37. in Article 24 (4) (a), the words "or the guardian of the patient" shall be inserted after the word "patient."
38. in Article 25 (1) (b), (c) and (d), the word "specialised" shall be inserted after the word "doctor."
39. In Article 25 (3), the words "or the guardian of the patient 'shall be inserted after the words" the patient's representative' and the words "the doctor 'shall be inserted after the words" the specialist'.
40. In the first and second sentences of Paragraph 25 (4), the words "or the guardian of the patient 'shall be inserted after the words" or the guardian of the patient'; the words "or the guardian of the patient 'shall be inserted after the words" or the guardian of the patient'; the words "or the guardian of the patient 'shall be inserted after the words" or the guardian of the patient'.
41. in Article 25 (5), the words "or the guardian of the patient" shall be inserted after the words "the patient's representative" and the words "deprived of legal capacity" shall be replaced by the words "with limited discretion."
42. In Paragraph 25 (7), the words "may be 'are replaced by" is always'.
43. In Paragraph 25 (8) (a), the words "or the guardian of the patient" shall be inserted after the words "the patient's representative."
44. in Article 25 (8) (b), the word "specialised" shall be inserted after the word "doctor."
45. in Article 25 (9) (a), the words "the patient or the patient's guardian" shall be inserted after the word "the representative."
46. In Article 25 (10), the words "a patient or a patient's guardian 'shall be inserted after the words" a representative' and the words "deprived of legal capacity 'shall be replaced by" with limited discretion'.
47. In § 26, the words "or the guardian of the patient" shall be inserted after the word "patient."
48. Sections 28 and 29, including footnotes 5 and 6, read:
(1) The genetic examination shall include clinical and genetic laboratory tests; to determine the proportion of variations in the human genome to the development of the disease in the person under investigation or its offspring. The human genome means a summary of hereditary information which has been inherited from the ancestors or newly created by the person under investigation and can be transmitted to future generations.
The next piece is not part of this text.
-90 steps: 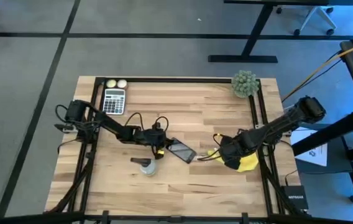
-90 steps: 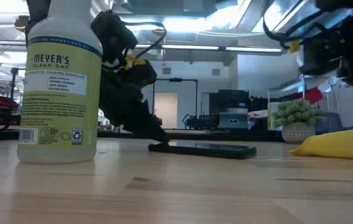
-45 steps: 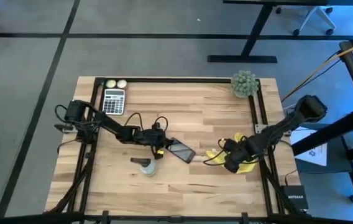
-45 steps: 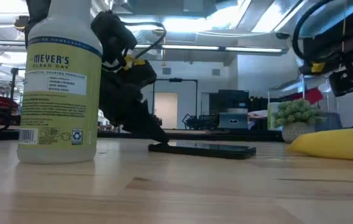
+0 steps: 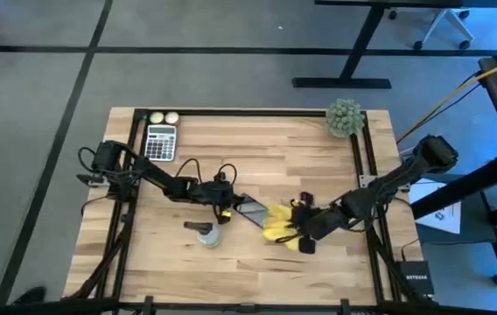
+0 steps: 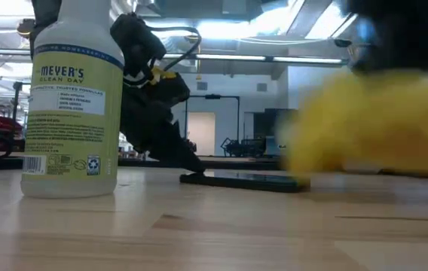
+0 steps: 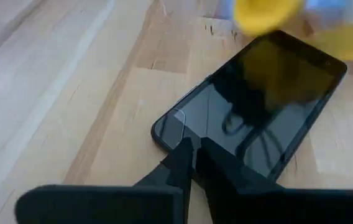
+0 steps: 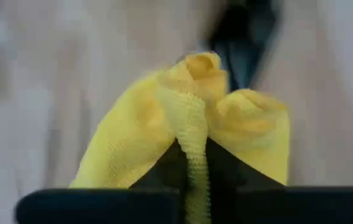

Genetic laboratory testing means laboratory analysis of the structure and function of the human genome or parts thereof, which must be indicated on the basis of its clinical validity and usefulness for the person under investigation or future generations. The performance of a genetic laboratory examination shall be justified in detail in the health file.
(2) Genetic laboratory tests under this law shall not be considered to be carried out
(a) to assess a suitable donor for the recipient of blood, blood components, cells, tissues or organs;
(b) to detect pathogenic organisms occurring in humans,
(c) to analyse parts of the human genome carried out to reduce the false positivity of neonatal laboratory screening;
(d) to assess the effect of genotoxic factors of the environment and the working environment; or
(e) solely for the purpose of identifying the individual.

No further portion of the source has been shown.